Menurut Hirwandi Gafar, Direktur Consumer Bank BTN, salah satu kendala besar di sektor perumahan adalah backlog yang belum berhasil diatasi hingga saat ini.
“Tantang ke depan untuk perumahan ini bukan semakin mengecil tapi semakin besar. Kenapa semakin besar? Satu, kita lihat dari sisi demand, backlognya masih tinggi 12,7 juta. Setiap tahun ada keluarga baru sekitar 800-900 ribu. Dari data terbaru PUPR bahkan sampai 1-1,1 juta (keluarga baru) sementara semua pengembang setiap tahun hanya membangun sekitar 500-600 ribu rumah, artinya apa? Backlog setiap tahun akan semakin banyak,” ujarnya dalam acara Rakernas Apersi di Vertu Hotel, Jakarta Pusat (10/11/2023).

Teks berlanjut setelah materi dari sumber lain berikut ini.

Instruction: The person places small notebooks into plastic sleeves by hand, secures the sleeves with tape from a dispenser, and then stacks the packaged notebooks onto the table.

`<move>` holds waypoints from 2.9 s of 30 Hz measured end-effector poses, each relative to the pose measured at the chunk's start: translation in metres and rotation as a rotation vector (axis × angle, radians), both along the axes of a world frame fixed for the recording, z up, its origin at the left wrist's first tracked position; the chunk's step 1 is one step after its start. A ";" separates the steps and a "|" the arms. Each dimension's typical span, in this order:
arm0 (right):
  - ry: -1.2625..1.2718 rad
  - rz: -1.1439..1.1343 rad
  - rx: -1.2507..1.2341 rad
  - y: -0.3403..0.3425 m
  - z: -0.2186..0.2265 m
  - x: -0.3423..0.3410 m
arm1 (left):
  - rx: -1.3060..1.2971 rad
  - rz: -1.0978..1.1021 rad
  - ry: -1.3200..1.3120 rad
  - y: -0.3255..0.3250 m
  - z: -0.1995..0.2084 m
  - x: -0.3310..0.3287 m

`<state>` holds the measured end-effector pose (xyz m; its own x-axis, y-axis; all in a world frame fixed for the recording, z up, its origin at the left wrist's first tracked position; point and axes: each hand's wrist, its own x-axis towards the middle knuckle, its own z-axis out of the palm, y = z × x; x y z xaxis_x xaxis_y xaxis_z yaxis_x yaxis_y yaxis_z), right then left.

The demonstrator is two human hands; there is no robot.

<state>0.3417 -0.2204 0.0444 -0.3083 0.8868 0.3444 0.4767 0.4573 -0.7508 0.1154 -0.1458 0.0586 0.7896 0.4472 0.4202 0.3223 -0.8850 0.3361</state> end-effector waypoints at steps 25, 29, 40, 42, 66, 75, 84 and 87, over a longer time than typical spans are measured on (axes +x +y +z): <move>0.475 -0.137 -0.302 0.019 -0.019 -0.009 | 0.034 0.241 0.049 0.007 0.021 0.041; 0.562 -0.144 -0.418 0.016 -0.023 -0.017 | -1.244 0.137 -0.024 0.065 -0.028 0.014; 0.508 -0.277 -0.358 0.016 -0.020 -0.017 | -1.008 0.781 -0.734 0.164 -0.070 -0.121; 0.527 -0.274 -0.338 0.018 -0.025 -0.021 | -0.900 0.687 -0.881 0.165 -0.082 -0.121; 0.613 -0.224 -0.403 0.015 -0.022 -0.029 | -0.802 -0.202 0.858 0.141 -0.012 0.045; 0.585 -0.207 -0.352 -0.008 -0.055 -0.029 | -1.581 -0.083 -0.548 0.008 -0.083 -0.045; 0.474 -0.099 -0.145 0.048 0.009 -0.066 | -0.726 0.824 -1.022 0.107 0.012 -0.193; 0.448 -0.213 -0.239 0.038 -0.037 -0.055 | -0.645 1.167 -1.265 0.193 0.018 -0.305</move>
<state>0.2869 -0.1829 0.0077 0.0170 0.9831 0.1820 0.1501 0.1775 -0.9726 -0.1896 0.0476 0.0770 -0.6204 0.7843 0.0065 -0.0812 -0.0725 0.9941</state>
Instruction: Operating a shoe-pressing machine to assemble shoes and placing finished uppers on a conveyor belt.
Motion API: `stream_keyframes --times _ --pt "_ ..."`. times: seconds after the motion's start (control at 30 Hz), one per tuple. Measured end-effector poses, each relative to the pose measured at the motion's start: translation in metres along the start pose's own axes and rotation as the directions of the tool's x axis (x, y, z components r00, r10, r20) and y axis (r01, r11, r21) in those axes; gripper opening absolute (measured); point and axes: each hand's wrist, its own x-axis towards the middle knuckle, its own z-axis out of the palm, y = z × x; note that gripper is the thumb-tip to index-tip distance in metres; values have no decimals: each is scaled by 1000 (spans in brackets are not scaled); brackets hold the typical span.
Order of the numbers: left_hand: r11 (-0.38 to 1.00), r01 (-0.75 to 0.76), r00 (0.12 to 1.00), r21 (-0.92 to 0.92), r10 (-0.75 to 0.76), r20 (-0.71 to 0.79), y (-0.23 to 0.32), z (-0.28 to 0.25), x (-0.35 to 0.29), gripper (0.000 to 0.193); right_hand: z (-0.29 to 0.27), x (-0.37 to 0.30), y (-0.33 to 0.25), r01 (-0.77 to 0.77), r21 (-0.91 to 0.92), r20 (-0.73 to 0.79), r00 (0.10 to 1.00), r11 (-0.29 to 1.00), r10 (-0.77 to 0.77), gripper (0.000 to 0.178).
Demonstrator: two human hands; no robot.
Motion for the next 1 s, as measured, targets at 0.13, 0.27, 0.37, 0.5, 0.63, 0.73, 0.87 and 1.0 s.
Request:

Tambahannya, Haryo Bekti Martoyoedo, Direktur Pelaksanaan dan Pembiayaan Perumahan Kementerian PUPR, menyampaikan beberapa tantangan tambahan dalam sektor perumahan.
Salah satunya adalah terkait tata kota, yang memerlukan upaya agar masyarakat dapat bermukim di perkotaan melalui hunian seperti rumah susun (rusun).
“(Tantangan sektor perumahan ke depan) mungkin perkotaan, bagaimana caranya membuat orang itu bisa tinggal di perkotaan, yang mungkin di metropolitan atau kota besar adalah rusun, bagaimana kita bisa menciptakan ekosistem rusun baik dari pengembang, perbankan, dan kemampuan dari masyarakatnya,” katanya kepada wartawan usai memberikan sambutan di Rakernas Apersi.
Hingga saat ini, Haryo menyatakan bahwa belum ada pengembang yang sangat berminat untuk mengembangkan hunian vertikal di perkotaan, khususnya untuk masyarakat berpenghasilan rendah (MBR).
Menurutnya, apabila terdapat lahan yang sesuai dan pengembang bersedia untuk membangun rusun bagi MBR, tidak menutup kemungkinan bahwa MBR dapat tinggal di hunian vertikal tersebut.
“Nah ini bagaimana kita membuat ekosistem yang menarik bagi pengembang. Tentunya kita tahu kalau bagi pengusaha itu kan butuh return, seberapa besar pun itu kembali plus margin tertentu,” tuturnya.
“Itu yang harus kita kembangkan sekarang bagaimana rumah vertikal itu bisa dari pengembangnya, dari perbankannya, dan juga skema untuk si MBR untuk akses keterjangkauan kepada produk itu,” ungkapnya.
Tantangan berikutnya terkait kepemilikan rumah bagi pekerja informal. Haryo menyatakan bahwa perlu adanya skema-skema pembayaran Kredit Pemilikan Rumah (KPR) yang memungkinkan pekerja informal memiliki rumah.
“Kalau untuk orang-orang yang punya penghasilan (tetap), punya slip gaji kan gampang, jadi bagaimana dengan orang-orang yang di luar itu (untuk bisa memiliki rumah). Itu juga tantangan ke depan,” ungkapnya.